谷歌学者网络抓取的迭代

问题描述 投票:0回答:1

我正在寻求使用 R 来抓取谷歌学者的网页,例如某人没有公开个人资料的情况。

一个挑战是一次只能显示 10 个结果 - 因此,对于拥有大量出版物的人来说,需要多行代码。 我想尽可能地迭代。

这是“手册”版本:

packages <- c("rvest", "xml2", "curl", "data.table")
lapply(packages, library, character.only = T)

#set up searches, with a "start" counter for the successive pages of results:
url_name0 <- 'http://scholar.google.com/scholar?start=0&q=author:"pi+campbell"&as_ylo=1998'
url_name1 <- 'http://scholar.google.com/scholar?start=10&q=author:"pi+campbell"&as_ylo=1998'
url_name2 <- 'http://scholar.google.com/scholar?start=20&q=author:"pi+campbell"&as_ylo=1998'
url_name3 <- 'http://scholar.google.com/scholar?start=30&q=author:"pi+campbell"&as_ylo=1998'

#scrape
wp0 <- xml2::read_html(url_name0)
wp1 <- xml2::read_html(url_name1)
wp2 <- xml2::read_html(url_name2)
wp3 <- xml2::read_html(url_name3)

# Extract raw data (titles)
titles0 <- rvest::html_text(rvest::html_nodes(wp0, '.gs_rt'))
titles1 <- rvest::html_text(rvest::html_nodes(wp1, '.gs_rt'))
titles2 <- rvest::html_text(rvest::html_nodes(wp2, '.gs_rt'))
titles3 <- rvest::html_text(rvest::html_nodes(wp3, '.gs_rt'))

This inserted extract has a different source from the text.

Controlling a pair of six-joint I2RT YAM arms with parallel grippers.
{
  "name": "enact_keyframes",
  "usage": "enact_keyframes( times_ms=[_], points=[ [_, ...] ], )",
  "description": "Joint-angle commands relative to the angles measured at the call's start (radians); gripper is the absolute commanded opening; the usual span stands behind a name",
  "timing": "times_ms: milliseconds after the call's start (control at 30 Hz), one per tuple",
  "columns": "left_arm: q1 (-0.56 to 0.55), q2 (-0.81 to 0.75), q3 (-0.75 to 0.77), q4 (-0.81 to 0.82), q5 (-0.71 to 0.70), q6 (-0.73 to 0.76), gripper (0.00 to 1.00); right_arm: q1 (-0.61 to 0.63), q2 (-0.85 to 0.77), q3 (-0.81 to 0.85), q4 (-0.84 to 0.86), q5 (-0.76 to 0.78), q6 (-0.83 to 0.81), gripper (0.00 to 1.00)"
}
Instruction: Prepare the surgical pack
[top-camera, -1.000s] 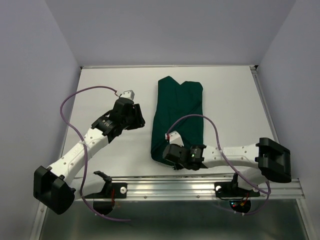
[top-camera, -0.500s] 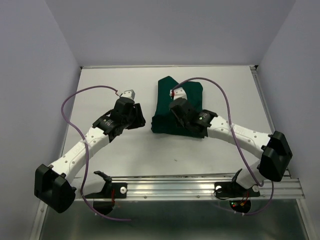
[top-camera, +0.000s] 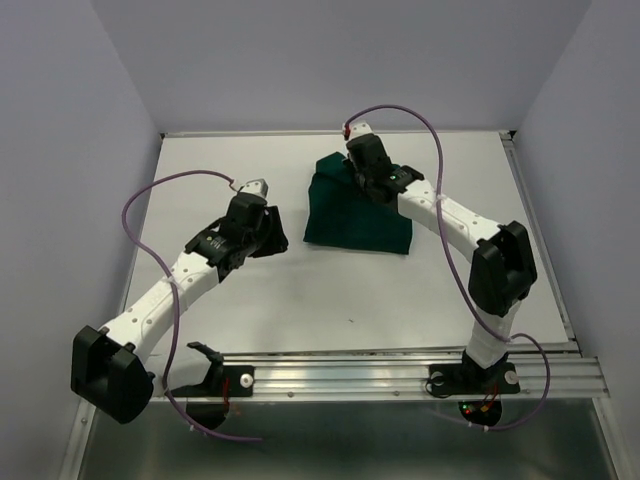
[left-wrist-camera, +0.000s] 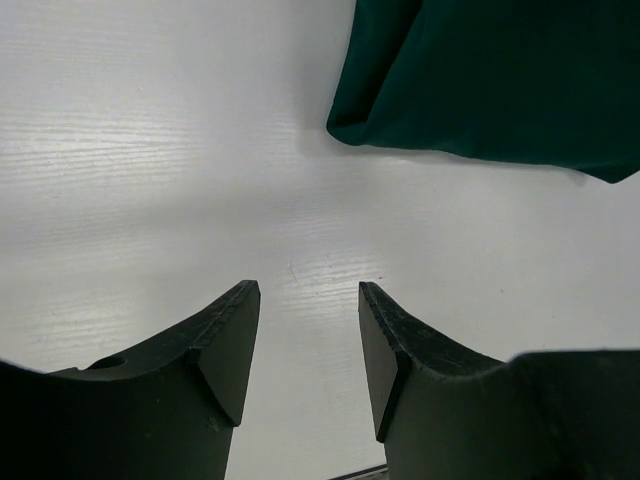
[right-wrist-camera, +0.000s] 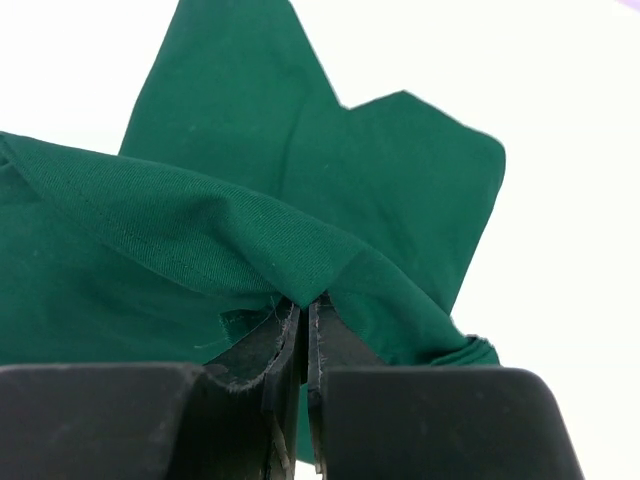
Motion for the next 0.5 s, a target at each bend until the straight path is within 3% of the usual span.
enact_keyframes(
  times_ms=[0,467],
  points=[
    [0.011,0.014,0.016,0.01,0.012,0.03,0.55,-0.027,0.056,0.133,0.084,-0.009,-0.065,0.01],
    [0.028,0.061,0.022,0.018,0.041,0.063,0.55,-0.068,0.168,0.296,0.103,0.005,-0.102,0.01]
  ],
)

现在,对于后一部分,应该可以迭代。 我尝试过 for 循环:

counter <- 0:3

titles <- vector("list", length(counter))

for (i in seq_along(counter)) {
    titles[[i]] <- rvest::html_text(rvest::html_nodes(wp[[i]], '.gs_rt'))
}

但这会产生错误:

UseMethod("xml_find_all") 中的错误: 没有适用于“xml_find_all”的方法应用于“NULL”类的对象

(在早期阶段我遇到了不同的错误:)

html_elements(...) 中的错误:找不到对象“wp”

后续操作具有类似的结构——所以如果我能找出这个操作的迭代,我应该能够编写一些更有效的代码......

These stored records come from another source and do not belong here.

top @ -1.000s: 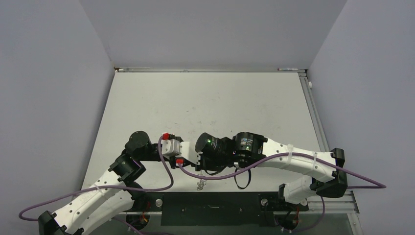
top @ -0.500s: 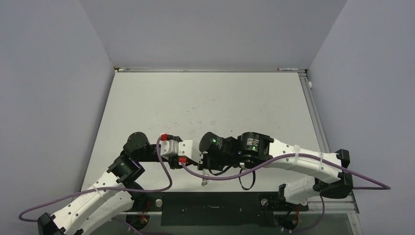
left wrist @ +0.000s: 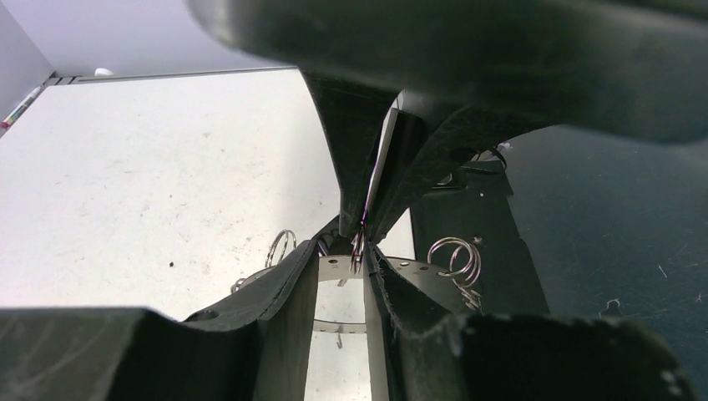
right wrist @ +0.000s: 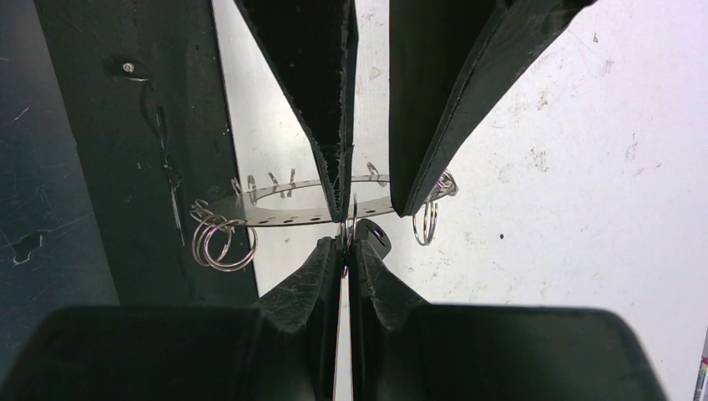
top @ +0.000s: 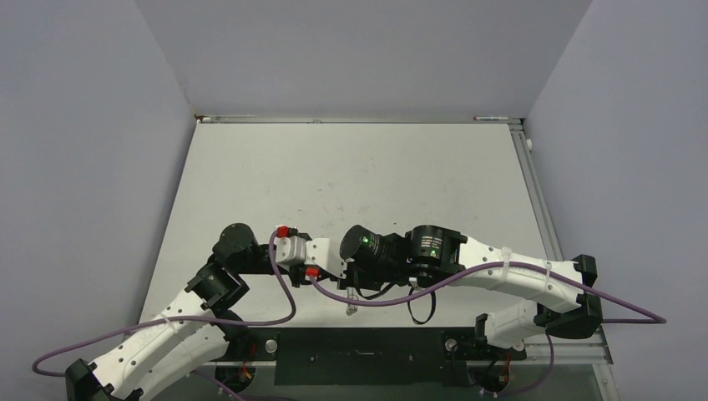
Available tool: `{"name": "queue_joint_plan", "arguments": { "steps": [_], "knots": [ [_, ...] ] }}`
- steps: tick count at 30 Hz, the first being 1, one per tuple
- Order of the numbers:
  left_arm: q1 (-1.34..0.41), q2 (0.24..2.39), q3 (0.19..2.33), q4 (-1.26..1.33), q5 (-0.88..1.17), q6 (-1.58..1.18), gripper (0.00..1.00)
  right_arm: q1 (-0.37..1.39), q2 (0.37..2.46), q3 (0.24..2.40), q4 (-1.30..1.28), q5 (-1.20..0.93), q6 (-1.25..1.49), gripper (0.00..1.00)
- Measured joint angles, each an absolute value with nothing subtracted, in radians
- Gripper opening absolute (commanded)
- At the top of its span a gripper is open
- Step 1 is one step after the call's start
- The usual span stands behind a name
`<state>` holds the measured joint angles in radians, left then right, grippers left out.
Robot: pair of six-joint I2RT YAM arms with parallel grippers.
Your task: Put the keys on the keyring
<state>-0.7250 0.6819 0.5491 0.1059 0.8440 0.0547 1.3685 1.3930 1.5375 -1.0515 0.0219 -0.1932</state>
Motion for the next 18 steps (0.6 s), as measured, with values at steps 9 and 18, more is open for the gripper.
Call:
{"name": "queue_joint_plan", "arguments": {
  "steps": [9, 18],
  "knots": [
    [-0.727, 0.69, 0.551, 0.117, 0.852, 0.037, 0.15, 1.369, 1.393, 1.537, -1.05, 0.023, -0.194, 0.05],
    [-0.732, 0.69, 0.551, 0.117, 0.854, 0.033, 0.13, 1.369, 1.393, 1.538, -1.049, 0.023, -0.194, 0.05]
  ]
}}
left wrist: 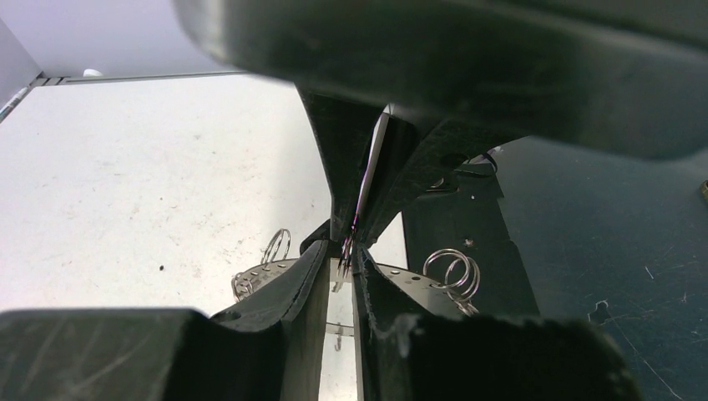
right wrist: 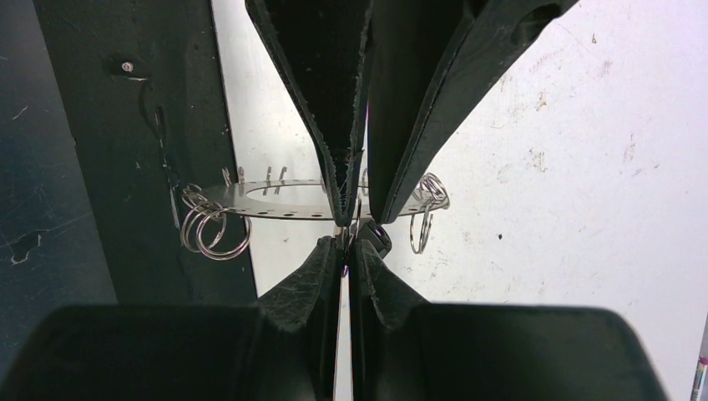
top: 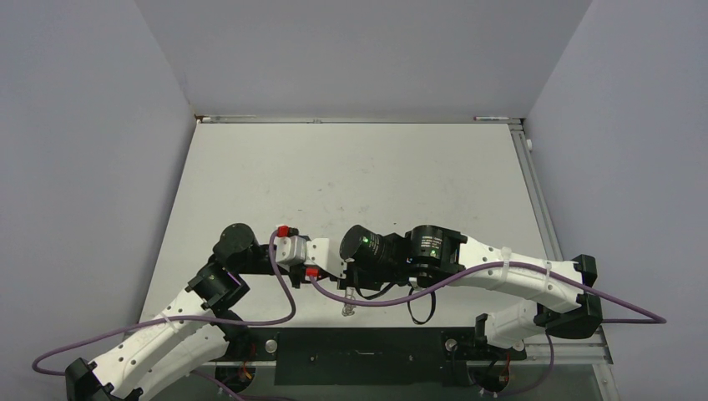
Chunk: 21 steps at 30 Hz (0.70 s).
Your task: Put the keys on the keyring
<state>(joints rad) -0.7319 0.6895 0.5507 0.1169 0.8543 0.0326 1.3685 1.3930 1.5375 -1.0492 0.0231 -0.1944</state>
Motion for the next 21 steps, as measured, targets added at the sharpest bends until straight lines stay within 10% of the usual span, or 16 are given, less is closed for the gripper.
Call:
{"name": "queue_joint_plan", "arguments": {
  "steps": [11, 21],
  "knots": [
    [-0.733, 0.69, 0.551, 0.125, 0.853, 0.029, 0.28, 1.369, 1.393, 1.537, -1.042, 0.022, -0.194, 0.05],
    [-0.741, 0.686, 0.551, 0.13, 0.849, 0.03, 0.12, 1.369, 1.393, 1.537, -1.035, 0.023, -0.194, 0.05]
  ]
}}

r loops web-scraping iteration rvest
1个回答
0
投票

也许有些不那么手动的东西,例如使用

rvest::session()
:

浏览页面
library(rvest)

s <- session('http://scholar.google.com/scholar?start=0&q=author:"pi+campbell"&as_ylo=1998') 

# Extract aprox. number of results (including citations) 
about_n_results <- 
  html_elements(s, "#gs_ab_md .gs_ab_mdw") |> 
  html_text() |> 
  stringr::str_extract("(?<=About )\\d+") |> 
  as.integer()

# Storage list
titles <- vector(mode = "list", length = ceiling(about_n_results / 10))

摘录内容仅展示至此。